* ACTIVITY
All entries are to be reproduced exactly; the pictures are to be omitted.

* THE DATA
● ● ● ● ● ● ●

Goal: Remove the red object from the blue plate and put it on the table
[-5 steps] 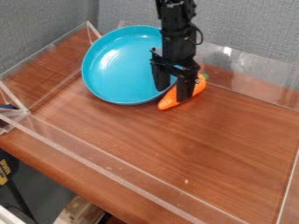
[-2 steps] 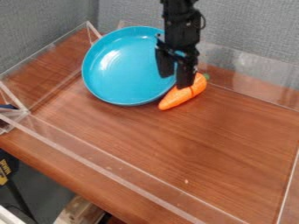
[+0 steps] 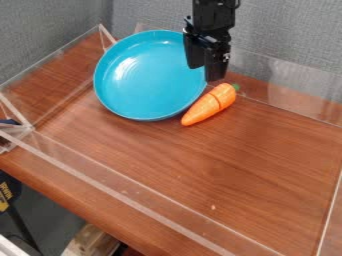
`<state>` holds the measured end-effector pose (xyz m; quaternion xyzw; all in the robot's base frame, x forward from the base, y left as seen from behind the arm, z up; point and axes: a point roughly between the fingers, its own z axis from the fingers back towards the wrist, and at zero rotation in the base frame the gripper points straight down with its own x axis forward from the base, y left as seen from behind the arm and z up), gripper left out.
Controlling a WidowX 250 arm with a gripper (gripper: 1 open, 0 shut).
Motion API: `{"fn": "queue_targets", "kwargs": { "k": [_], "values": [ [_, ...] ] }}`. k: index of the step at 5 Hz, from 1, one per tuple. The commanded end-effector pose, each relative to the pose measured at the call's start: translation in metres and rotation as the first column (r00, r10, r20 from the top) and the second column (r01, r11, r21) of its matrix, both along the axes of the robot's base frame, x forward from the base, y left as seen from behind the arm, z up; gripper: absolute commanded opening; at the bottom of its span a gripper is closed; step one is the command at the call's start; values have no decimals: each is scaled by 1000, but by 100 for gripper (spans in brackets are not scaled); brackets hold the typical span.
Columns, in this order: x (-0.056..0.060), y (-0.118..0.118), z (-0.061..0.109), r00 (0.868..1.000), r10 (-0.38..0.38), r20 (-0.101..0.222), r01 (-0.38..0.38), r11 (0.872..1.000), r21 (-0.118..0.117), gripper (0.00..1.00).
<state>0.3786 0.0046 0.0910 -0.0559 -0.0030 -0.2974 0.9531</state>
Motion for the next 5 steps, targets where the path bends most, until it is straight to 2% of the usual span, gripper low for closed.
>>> {"fn": "queue_targets", "kwargs": {
  "k": [1, 3, 5],
  "values": [
    [-3, -2, 20, 998, 1, 63, -2, 1000, 10, 0],
    [-4, -6, 11, 999, -18, 40, 18, 1000, 12, 0],
    [-5, -10, -1, 992, -126, 25, 125, 992, 15, 0]
  ]
}}
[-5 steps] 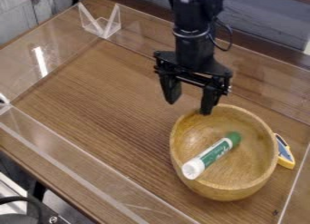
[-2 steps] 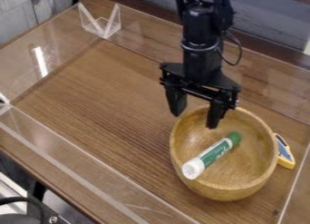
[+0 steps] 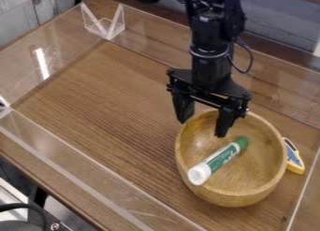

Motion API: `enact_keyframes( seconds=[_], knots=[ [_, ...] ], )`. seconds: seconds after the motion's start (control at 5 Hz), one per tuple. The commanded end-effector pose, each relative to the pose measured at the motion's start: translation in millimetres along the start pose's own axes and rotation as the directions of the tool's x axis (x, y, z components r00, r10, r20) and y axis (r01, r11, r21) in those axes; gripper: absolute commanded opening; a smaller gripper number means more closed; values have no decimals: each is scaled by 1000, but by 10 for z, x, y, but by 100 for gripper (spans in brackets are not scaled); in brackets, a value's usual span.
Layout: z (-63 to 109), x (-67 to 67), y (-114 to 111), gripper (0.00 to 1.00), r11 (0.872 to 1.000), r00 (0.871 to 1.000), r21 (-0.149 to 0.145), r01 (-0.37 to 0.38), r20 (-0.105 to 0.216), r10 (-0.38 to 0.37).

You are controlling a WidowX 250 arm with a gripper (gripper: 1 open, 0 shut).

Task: Remove the green marker from inside the brown bowl and put it on the table

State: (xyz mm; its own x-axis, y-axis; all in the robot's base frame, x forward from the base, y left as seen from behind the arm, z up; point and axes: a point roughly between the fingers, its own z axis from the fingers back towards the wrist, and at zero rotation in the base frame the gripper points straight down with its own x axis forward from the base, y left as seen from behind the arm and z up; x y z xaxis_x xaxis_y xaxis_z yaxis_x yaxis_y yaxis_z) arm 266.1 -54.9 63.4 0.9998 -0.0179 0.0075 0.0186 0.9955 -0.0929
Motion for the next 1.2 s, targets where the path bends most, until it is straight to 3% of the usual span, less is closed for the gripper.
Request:
enact_keyframes(
  seconds=[0.0,1.0],
  knots=[
    [94,22,-75,100,1000,999,-4,15,39,-14],
    [34,-74,-291,100,1000,999,-5,30,35,-30]
  ],
)
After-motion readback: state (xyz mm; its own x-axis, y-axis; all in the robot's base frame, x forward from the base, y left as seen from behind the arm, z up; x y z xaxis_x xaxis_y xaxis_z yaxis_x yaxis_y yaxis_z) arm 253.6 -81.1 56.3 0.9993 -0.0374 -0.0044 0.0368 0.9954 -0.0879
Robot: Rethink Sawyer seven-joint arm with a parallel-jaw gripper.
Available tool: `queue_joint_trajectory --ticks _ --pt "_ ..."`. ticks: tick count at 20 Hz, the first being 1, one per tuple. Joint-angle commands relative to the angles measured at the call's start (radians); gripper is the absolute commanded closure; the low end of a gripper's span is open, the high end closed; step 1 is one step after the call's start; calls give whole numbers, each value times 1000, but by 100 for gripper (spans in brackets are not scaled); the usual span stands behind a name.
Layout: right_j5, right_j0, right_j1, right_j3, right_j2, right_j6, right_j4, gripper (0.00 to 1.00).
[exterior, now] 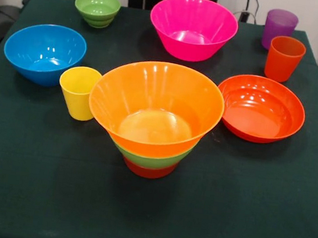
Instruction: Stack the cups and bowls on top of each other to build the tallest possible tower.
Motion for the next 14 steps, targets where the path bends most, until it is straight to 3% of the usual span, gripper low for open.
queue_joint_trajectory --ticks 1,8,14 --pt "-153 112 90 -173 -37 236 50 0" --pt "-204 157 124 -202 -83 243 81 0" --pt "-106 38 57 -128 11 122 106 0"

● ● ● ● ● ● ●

* SOLUTION TO THIS PROBLEM
Goal: Remove the red object from the blue plate and put it on the table
[-5 steps] 
[-2 steps] 
[+0 steps] 
`<state>` holds the measured end-effector pose (xyz m; quaternion xyzw; all in the robot's base frame, x forward from the base, y left as seen from behind the arm, z up; point and axes: a point roughly between the fingers, its own z axis from the fingers back towards the wrist, and at zero rotation in the base frame the gripper points straight down with its own x axis forward from the base, y left as seen from behind the arm and z up), gripper left out.
Controlling a WidowX 250 arm with a gripper (gripper: 1 open, 0 shut).
Motion API: `{"fn": "queue_targets", "kwargs": { "k": [_], "values": [ [_, ...] ] }}`. k: index of the step at 5 Hz, from 1, one per tuple. The commanded end-effector pose, each relative to the pose measured at the call's start: translation in metres and rotation as the first column (r00, r10, r20 from the top) and the second column (r01, r11, r21) of its matrix, both along the axes of the robot's base frame, x forward from the base, y left as seen from behind the arm, z up; gripper: absolute commanded opening; at the bottom of its span a gripper is closed; step one is the command at the call's start; values have no decimals: each is scaled by 1000, but by 100 for gripper (spans in brackets are not scaled); brackets hold the typical span.
Columns, in this order: x (-0.056..0.060), y (-0.118..0.118), z (-0.061..0.109), r00 (0.868..1.000), r10 (-0.38..0.38), r20 (-0.101..0.222), r01 (-0.38..0.38), r11 (0.872..1.000), r21 (-0.118..0.117), gripper (0.00..1.00).
<state>0.3786 0.0046 0.0910 -0.0559 -0.0030 -0.2974 0.9531</state>
Motion for the next 5 steps, targets where the path bends most, until it is straight to 2% of the usual span, gripper low for closed.
>>> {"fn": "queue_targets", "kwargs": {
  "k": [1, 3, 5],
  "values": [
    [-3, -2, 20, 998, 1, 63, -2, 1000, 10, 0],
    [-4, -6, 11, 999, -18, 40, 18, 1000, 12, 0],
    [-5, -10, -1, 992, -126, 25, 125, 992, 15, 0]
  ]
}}
[-5 steps] 
[-2 steps] 
[+0 steps] 

Motion API: `enact_keyframes( seconds=[_], knots=[ [_, ...] ], )`. seconds: seconds after the motion's start (control at 5 Hz), one per tuple. The commanded end-effector pose, each relative to the pose measured at the motion's start: translation in millimetres along the start pose's own axes and rotation as the directions of the tool's x axis (x, y, z components r00, r10, r20) and y axis (r01, r11, r21) in those axes; gripper: absolute commanded opening; a smaller gripper number means more closed; values have no decimals: each is scaled by 1000, but by 10 for z, x, y, but by 100 for gripper (spans in brackets are not scaled); in brackets, a value's usual span.
Layout: z (-63 to 109), x (-67 to 67), y (-114 to 111), gripper (0.00 to 1.00), r11 (0.872 to 1.000), r00 (0.871 to 1.000), r21 (-0.149 to 0.145), r01 (-0.37 to 0.38), r20 (-0.105 to 0.216), r10 (-0.38 to 0.37).

You are controlling a WidowX 250 arm with a gripper (gripper: 1 open, 0 shut).

Task: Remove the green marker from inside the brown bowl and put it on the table

State: (xyz mm; its own x-axis, y-axis; all in the robot's base frame, x forward from the base, y left as seen from behind the arm, z up; point and axes: a point roughly between the fingers, its own z axis from the fingers back towards the wrist, and at zero rotation in the base frame the gripper points straight down with its own x axis forward from the base, y left as seen from behind the arm and z up; x y z xaxis_x xaxis_y xaxis_z yaxis_x yaxis_y yaxis_z) arm 266.1 -54.9 63.4 0.9998 -0.0179 0.0075 0.0186 0.9955 -0.0929
Motion for the next 1.2 s, targets where the path bends most, until it is straight to 3% of the usual span, less is closed for the gripper.
Request:
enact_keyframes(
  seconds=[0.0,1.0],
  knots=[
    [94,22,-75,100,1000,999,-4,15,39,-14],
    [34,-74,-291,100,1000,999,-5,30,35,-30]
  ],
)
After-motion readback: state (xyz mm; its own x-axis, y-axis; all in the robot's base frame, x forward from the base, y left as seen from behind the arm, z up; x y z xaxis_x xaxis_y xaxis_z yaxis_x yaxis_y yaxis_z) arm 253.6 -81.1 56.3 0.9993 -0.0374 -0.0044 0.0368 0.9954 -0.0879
Robot: Rethink Sawyer seven-joint arm with a parallel-jaw gripper.
Available tool: `queue_joint_trajectory --ticks _ --pt "_ ..."`. ticks: tick count at 20 Hz, the first being 1, one per tuple. Joint-angle commands relative to the angles measured at the call's start (radians); gripper is the absolute commanded closure; the low end of a gripper's span is open, the high end closed; step 1 is one step after the call's start; calls give whole numbers, each value times 1000, but by 100 for gripper (spans in brackets are not scaled); the usual span stands behind a name.
Layout: right_j5, right_j0, right_j1, right_j3, right_j2, right_j6, right_j4, gripper (0.00 to 1.00).
[exterior, now] 
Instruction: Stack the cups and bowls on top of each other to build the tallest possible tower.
Motion for the next 14 steps, targets where the path bends most, until it is straight to 3% of the usual span, gripper low for open.
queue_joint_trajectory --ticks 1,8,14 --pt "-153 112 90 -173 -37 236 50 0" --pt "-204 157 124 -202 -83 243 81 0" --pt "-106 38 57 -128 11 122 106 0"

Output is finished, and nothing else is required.